College of Earth Sciences, Guilin University of Technology, Guilin, 541004, China; Guangxi Key Laboratory of Exploration for Hidden Metallic Ore Deposits, Guilin, 541004, China.
Guangxi Key Laboratory of Environmental Pollution Control Theory and Technology, Guilin University of Technology, Guilin, 541004, China.
Plant Physiol Biochem. 2024 Sep;214:108925. doi: 10.1016/j.plaphy.2024.108925. Epub 2024 Jul 10.
The effect mechanism of Mn on Cd uptake by Celosia argentea was investigated via a series of hydroponics experiments. The results showed that different manganese treatments had different effects on Cd uptake by C. argentea. Mn pretreatment increased Cd uptake by root protoplasts at Cd concentrations (4 and 6 μM). Protoplasts reached peak Cd uptake rate at 6 μM Cd and 25 °C, with 67.71 ± 0.13 μM h mL in the control, and 77.99 ± 0.49 μM h mL in the 50 μM Mn pretreatment group. However, simultaneous treatment with Cd and Mn reduced the Cd uptake by root protoplasts. This discrepancy may be attributed to the fact that cadmium and manganese share some transporters in root cells. The transcriptome analysis in roots revealed that ten genes (including ABCC, ABCA, ABCG, ABCB, ABC1, BZIP19, and ZIP5) were significantly upregulated in response to Mn stress (p < 0.05). These genes regulate the expression of transporters belonging to the ABC, and ZIP families, which may be involved in Cd uptake by root cells of C. argentea. Mn pretreatment upregulates the expression of Mn/Cd transporters, enhancing Cd uptake by root protoplasts. For the simultaneous treatment of Cd and Mn, inhibition of Cd uptake was due to the competition of the same transporters. These findings provide helpful insights for understanding the mechanism of Mn and Cd uptake in hyperaccumulators and give implications to improve the phytoremediation of Cd-contaminated soil by C. argentea.

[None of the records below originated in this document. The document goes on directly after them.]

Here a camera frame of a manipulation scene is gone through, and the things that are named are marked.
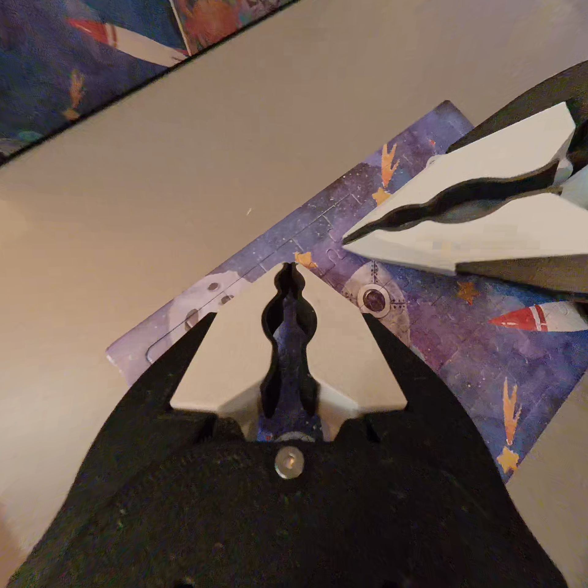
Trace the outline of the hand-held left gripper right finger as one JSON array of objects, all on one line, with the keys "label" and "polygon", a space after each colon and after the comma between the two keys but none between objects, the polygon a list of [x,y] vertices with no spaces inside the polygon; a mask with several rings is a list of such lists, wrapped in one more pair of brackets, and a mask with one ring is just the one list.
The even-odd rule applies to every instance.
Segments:
[{"label": "hand-held left gripper right finger", "polygon": [[347,420],[404,410],[408,401],[364,314],[309,269],[295,269],[304,281],[301,296],[316,315],[306,359],[318,384],[315,408],[323,438],[334,439]]}]

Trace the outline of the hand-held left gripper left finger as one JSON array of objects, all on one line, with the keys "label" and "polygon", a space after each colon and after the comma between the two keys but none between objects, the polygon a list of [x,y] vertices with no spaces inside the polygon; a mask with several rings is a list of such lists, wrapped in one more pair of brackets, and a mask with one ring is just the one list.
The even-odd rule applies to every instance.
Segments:
[{"label": "hand-held left gripper left finger", "polygon": [[262,314],[278,294],[281,263],[249,284],[216,313],[170,400],[183,413],[211,413],[236,421],[246,440],[256,440],[262,412],[260,386],[272,359],[272,336]]}]

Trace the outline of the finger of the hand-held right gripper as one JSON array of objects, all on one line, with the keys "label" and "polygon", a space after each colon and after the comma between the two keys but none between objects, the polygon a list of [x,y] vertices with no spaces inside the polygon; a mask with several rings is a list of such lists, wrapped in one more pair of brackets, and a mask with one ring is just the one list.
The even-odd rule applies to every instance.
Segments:
[{"label": "finger of the hand-held right gripper", "polygon": [[459,224],[425,220],[401,231],[379,229],[342,248],[443,275],[454,275],[462,263],[580,256],[587,254],[587,210],[543,193]]},{"label": "finger of the hand-held right gripper", "polygon": [[343,237],[356,244],[377,233],[453,229],[481,221],[526,196],[558,192],[573,174],[576,121],[560,102],[438,157]]}]

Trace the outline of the space jigsaw puzzle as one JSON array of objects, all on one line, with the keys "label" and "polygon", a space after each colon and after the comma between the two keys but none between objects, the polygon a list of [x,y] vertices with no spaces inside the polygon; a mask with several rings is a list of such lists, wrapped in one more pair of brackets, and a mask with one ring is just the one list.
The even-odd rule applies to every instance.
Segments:
[{"label": "space jigsaw puzzle", "polygon": [[131,385],[198,320],[248,283],[297,261],[368,311],[447,384],[479,428],[504,482],[587,370],[587,330],[521,329],[552,296],[480,277],[368,261],[341,237],[428,160],[473,128],[450,101],[425,114],[208,275],[114,341],[108,360]]}]

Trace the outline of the puzzle box lid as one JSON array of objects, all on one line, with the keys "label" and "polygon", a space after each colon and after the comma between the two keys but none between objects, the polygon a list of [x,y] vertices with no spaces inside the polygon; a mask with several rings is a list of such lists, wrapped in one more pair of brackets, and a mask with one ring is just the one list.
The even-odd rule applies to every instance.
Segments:
[{"label": "puzzle box lid", "polygon": [[1,165],[293,1],[1,1]]}]

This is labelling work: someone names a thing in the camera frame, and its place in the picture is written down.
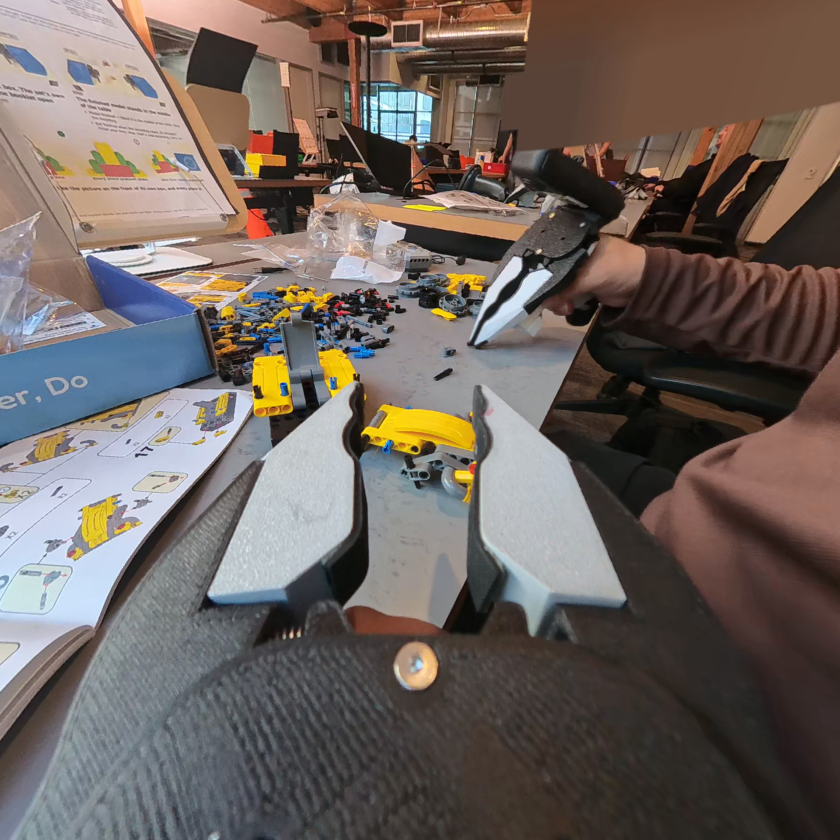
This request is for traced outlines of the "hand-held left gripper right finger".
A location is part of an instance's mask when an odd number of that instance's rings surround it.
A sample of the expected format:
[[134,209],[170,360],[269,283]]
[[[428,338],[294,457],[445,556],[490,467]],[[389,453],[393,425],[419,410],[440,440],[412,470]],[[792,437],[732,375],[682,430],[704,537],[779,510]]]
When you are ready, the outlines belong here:
[[519,606],[537,636],[556,606],[618,609],[627,596],[567,455],[485,385],[474,389],[467,584],[487,617]]

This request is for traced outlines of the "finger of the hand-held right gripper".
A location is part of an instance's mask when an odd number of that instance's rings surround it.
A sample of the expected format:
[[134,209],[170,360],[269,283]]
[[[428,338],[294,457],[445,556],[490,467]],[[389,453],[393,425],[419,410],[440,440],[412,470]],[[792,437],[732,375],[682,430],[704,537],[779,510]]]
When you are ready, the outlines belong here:
[[[497,278],[502,267],[504,266],[499,266],[497,268],[496,274],[493,276],[490,286],[494,279]],[[523,320],[520,321],[520,323],[526,321],[528,318],[531,317],[531,315],[533,315],[534,312],[539,310],[539,308],[542,306],[542,301],[552,292],[552,289],[554,289],[555,285],[556,280],[553,277],[553,273],[550,268],[546,266],[535,266],[535,288],[533,290],[534,293],[525,307],[527,315]]]
[[480,347],[515,327],[527,313],[535,288],[535,255],[512,257],[492,282],[470,334],[469,347]]

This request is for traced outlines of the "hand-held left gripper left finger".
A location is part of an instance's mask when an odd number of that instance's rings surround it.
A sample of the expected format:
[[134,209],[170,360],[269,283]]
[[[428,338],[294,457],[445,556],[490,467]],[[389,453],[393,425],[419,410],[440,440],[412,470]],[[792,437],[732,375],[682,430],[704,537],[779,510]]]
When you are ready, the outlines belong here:
[[216,604],[344,605],[369,570],[364,387],[339,390],[263,459],[209,585]]

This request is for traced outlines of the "yellow grey toy vehicle assembly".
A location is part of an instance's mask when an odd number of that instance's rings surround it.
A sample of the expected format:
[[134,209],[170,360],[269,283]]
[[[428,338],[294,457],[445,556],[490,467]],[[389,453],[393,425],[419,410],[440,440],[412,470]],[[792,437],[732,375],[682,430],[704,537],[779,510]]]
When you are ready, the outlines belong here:
[[476,433],[469,420],[385,404],[364,428],[361,439],[387,455],[402,455],[401,474],[415,488],[422,489],[438,481],[451,497],[470,502],[475,478]]

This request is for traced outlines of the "person's right forearm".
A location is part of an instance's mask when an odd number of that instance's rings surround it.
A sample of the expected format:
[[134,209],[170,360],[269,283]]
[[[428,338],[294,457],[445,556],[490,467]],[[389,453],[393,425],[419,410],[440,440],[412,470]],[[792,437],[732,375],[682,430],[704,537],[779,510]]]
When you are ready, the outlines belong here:
[[838,352],[838,269],[644,252],[640,285],[623,312],[602,310],[605,330],[801,375],[817,375]]

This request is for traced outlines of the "person's right hand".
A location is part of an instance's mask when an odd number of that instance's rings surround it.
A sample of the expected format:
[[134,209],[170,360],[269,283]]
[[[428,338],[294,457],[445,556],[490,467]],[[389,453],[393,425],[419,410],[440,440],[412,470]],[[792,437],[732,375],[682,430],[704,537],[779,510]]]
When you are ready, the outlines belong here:
[[601,236],[572,284],[549,297],[544,306],[559,316],[569,316],[589,301],[624,308],[641,282],[645,265],[643,246]]

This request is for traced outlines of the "group of toy wheels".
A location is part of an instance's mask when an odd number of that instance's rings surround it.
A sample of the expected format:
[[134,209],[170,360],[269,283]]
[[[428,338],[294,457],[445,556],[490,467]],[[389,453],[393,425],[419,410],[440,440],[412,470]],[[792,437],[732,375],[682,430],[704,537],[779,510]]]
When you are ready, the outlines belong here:
[[398,283],[395,290],[400,298],[414,299],[420,308],[429,311],[442,308],[457,314],[458,318],[476,316],[489,286],[480,296],[461,297],[457,293],[447,292],[446,275],[444,273],[422,274]]

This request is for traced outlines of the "long wooden table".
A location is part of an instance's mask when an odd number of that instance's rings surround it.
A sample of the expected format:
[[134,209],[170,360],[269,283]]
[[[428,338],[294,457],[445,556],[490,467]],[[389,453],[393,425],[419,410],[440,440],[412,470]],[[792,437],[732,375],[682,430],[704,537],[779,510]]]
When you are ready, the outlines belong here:
[[[320,207],[336,197],[341,197],[341,195],[316,194],[314,196],[314,206]],[[518,239],[541,216],[540,210],[528,208],[513,215],[458,211],[455,209],[430,213],[403,208],[406,203],[432,203],[423,197],[403,200],[384,193],[363,193],[353,197],[360,198],[378,218],[394,222],[403,227],[434,228],[457,234],[503,239],[508,242]],[[632,237],[652,202],[653,200],[650,198],[629,199],[625,204],[622,215],[604,226],[603,233],[623,238]]]

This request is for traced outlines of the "white printed paper sheet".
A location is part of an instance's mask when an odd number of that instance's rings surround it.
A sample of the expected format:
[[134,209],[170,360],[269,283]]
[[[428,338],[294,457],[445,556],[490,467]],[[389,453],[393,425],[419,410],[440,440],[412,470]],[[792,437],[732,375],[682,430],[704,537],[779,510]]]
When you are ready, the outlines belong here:
[[423,196],[447,209],[458,211],[470,211],[487,214],[512,215],[519,214],[522,210],[509,203],[500,202],[487,196],[481,196],[472,192],[447,191],[438,192]]

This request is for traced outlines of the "black battery box yellow beams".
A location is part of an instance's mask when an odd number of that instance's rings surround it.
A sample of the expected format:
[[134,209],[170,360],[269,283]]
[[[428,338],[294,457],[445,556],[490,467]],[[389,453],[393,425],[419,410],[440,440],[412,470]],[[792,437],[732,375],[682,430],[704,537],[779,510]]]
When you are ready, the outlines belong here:
[[293,312],[280,325],[280,348],[255,359],[252,371],[253,414],[269,422],[277,446],[320,406],[361,378],[342,350],[320,350],[313,322]]

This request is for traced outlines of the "clear plastic bag white slip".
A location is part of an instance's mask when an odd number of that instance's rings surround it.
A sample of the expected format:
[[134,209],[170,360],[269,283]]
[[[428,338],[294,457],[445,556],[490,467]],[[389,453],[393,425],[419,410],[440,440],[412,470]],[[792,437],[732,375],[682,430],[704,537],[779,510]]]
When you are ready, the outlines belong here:
[[303,273],[318,280],[399,281],[408,259],[405,234],[357,195],[334,196],[310,211]]

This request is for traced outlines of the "black monitor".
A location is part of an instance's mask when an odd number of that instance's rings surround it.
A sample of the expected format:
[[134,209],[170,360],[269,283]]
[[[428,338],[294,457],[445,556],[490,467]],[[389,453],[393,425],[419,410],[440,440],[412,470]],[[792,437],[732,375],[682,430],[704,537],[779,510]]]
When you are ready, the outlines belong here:
[[388,140],[380,134],[342,122],[340,125],[340,158],[354,173],[368,172],[382,192],[402,195],[412,182],[410,146]]

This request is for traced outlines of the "pile of small building pieces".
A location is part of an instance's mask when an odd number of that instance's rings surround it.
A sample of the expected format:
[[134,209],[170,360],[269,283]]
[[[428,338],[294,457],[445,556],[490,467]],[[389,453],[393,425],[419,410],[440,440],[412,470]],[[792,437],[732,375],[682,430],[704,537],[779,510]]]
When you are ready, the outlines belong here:
[[220,378],[234,385],[250,382],[259,354],[280,352],[270,345],[280,341],[280,325],[293,312],[315,324],[320,350],[368,355],[390,342],[382,325],[406,312],[396,296],[383,297],[374,289],[336,295],[299,285],[249,292],[220,310],[200,309],[213,337]]

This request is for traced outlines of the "black office chair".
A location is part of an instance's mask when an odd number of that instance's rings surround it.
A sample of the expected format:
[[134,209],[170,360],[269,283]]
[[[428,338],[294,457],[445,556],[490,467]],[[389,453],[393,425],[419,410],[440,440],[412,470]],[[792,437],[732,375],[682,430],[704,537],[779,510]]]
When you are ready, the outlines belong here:
[[666,407],[665,393],[745,413],[772,425],[790,415],[813,382],[809,375],[767,364],[698,356],[607,328],[621,309],[602,307],[587,333],[589,355],[612,377],[595,399],[561,401],[555,409],[654,420]]

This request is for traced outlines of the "open instruction booklet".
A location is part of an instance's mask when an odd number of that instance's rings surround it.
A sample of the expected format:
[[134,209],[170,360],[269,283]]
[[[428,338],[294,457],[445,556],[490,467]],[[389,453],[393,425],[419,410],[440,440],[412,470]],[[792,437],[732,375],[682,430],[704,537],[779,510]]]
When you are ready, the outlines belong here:
[[2,736],[95,634],[133,556],[252,405],[250,390],[178,388],[2,448]]

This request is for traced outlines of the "blue cardboard kit box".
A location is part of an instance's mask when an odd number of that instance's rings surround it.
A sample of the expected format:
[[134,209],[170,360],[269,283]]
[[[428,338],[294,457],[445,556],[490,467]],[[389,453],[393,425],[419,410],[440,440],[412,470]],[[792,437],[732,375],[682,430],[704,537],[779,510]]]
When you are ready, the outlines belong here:
[[2,107],[2,227],[41,212],[30,279],[106,327],[2,355],[2,444],[202,379],[215,357],[203,316],[79,251],[65,204]]

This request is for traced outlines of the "yellow sticker sheet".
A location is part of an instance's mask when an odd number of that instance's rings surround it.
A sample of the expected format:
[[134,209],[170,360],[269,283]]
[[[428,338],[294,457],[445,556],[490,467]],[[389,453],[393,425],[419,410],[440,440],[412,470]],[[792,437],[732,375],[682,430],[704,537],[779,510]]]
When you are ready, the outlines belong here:
[[167,279],[152,280],[157,287],[193,306],[212,306],[218,310],[239,300],[261,281],[262,276],[253,272],[237,274],[221,271],[189,271]]

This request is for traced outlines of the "red yellow black bins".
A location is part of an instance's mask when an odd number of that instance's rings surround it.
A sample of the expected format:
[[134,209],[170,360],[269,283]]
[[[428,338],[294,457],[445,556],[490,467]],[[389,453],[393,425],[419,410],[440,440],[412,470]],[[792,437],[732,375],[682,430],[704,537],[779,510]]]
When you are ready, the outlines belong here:
[[253,177],[293,179],[299,174],[299,134],[249,132],[246,164]]

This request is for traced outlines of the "white flat pad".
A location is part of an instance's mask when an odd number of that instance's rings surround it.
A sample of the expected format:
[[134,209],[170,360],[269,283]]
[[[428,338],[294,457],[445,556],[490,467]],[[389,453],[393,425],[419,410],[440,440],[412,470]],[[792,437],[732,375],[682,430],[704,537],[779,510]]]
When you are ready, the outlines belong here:
[[213,264],[211,258],[183,248],[153,246],[152,244],[93,251],[87,256],[137,277],[179,274]]

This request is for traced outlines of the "cardboard box black flap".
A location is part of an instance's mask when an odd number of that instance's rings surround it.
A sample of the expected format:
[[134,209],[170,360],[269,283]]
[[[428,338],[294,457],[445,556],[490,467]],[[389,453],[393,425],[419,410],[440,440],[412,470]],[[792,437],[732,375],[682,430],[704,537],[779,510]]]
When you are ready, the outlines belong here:
[[245,78],[257,46],[200,28],[189,55],[185,89],[213,141],[245,151],[249,145],[249,100]]

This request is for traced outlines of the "wooden framed sign board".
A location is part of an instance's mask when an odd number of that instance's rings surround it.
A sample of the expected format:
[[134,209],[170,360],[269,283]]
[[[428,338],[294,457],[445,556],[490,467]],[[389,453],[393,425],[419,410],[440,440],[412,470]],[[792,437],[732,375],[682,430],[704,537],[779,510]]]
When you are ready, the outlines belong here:
[[39,209],[79,249],[236,229],[245,207],[112,2],[1,2],[2,225]]

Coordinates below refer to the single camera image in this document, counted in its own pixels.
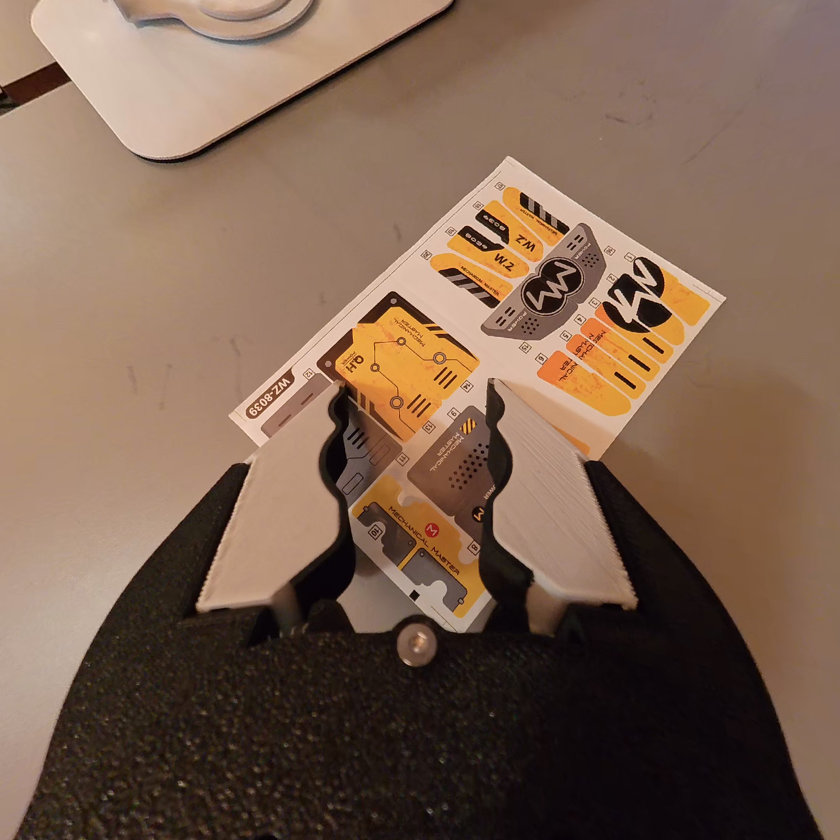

采用水培实验研究了锰对青葙(Celosia argentea)吸收镉的影响机制。结果表明,不同锰处理对青葙吸收镉的影响不同。锰预处理在 4 和 6 μM Cd 浓度下增加了根原生质体对 Cd 的吸收。原生质体在 6 μM Cd 和 25℃时达到 Cd 吸收的峰值速率,对照组为 67.71±0.13μM·h·mL-1,50 μM Mn 预处理组为 77.99±0.49μM·h·mL-1。然而,Cd 和 Mn 同时处理会降低根原生质体对 Cd 的吸收。这种差异可能是由于镉和锰在根细胞中共享一些转运体。根的转录组分析表明,10 个基因(包括 ABCC、ABCA、ABCG、ABCB、ABCI、BZIP19 和 ZIP5)对 Mn 胁迫显著上调(p<0.05)。这些基因调节 ABC 和 ZIP 家族转运体的表达,可能参与青葙根细胞对 Cd 的吸收。Mn 预处理上调 Mn/Cd 转运体的表达,增强根原生质体对 Cd 的吸收。对于 Cd 和 Mn 的同时处理,抑制 Cd 吸收是由于相同转运体的竞争。这些发现为理解超富集植物中 Mn 和 Cd 吸收的机制提供了有价值的见解,并对提高青葙修复 Cd 污染土壤的能力具有启示意义。